# Can use some DC suggestions please



## new2woodwrk (Mar 16, 2015)

I'm in the process of laying out my dust system (diagram below) - I'm sure this won't be my final layout, but until I get better at this, this is what it is.

Being on a tight budget I'm using 2" pvc pipe, 2 1/2" hose (from amazon) and 3" hose clamps and lots of duct tape LOL. I make my own connectors for joining the hose to the pvc pipe using 4" pvc cuts and PVC T connectors - seems to be working fine at the moment.

Anyway...

I've been looking at various layouts etc and one thing I notice is some of them have gates to turn on and off the flow of air to various stations.

I'm assuming this is to maximize the airflow (vac pressure?) to the stations that are currently in use?

If that is correct, using my diagram below and using the VAC as the starting point - would I insert gates:

1. Just after the VAC T connector - for the Table saw.
2. Just after the T connector Misc - I use this for a router table, jig saw table, and hand drilling on the work bench etc. (I don't have a bench drill anymore)
3. Just after the T connector for the sander

I know there is a lot of pipe between the sander and the miter saw, but that's just how it worked out. Normally, my bench drill would sit in the corner between the sander and the miter saw.
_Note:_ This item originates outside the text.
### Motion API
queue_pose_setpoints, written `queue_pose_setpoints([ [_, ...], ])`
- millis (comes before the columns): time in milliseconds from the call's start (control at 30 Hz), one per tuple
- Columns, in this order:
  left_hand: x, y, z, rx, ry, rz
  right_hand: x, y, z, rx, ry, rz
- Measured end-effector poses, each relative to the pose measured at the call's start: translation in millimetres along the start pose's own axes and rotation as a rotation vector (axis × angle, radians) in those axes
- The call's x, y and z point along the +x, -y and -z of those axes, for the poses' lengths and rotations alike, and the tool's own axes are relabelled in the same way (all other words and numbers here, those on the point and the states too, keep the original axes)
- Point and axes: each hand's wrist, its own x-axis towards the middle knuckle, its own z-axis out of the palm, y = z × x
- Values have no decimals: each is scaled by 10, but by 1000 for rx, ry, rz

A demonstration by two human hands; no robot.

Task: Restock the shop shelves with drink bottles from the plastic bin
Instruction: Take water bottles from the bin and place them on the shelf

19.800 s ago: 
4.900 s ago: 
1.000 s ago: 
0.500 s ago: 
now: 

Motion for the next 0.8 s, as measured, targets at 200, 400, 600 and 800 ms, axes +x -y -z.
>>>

Thanks as always in advance for the advice - it is greatly appreciated


----------



## bauerbach (Mar 25, 2012)

Im not sure how much flow your going to get at the miter saw. its a long run through 2" pipe, and dust collection on miter saws is already a challenge. I dont know if going up over the ceiling is an option, or if it would be any better anyway.


----------



## new2woodwrk (Mar 16, 2015)

Thanks bauerbach,

Over the ceiling there is a room so that's kinda out of the question  

But, nothing says I can't run a T connector to just before the miter saw just for that station - no?


----------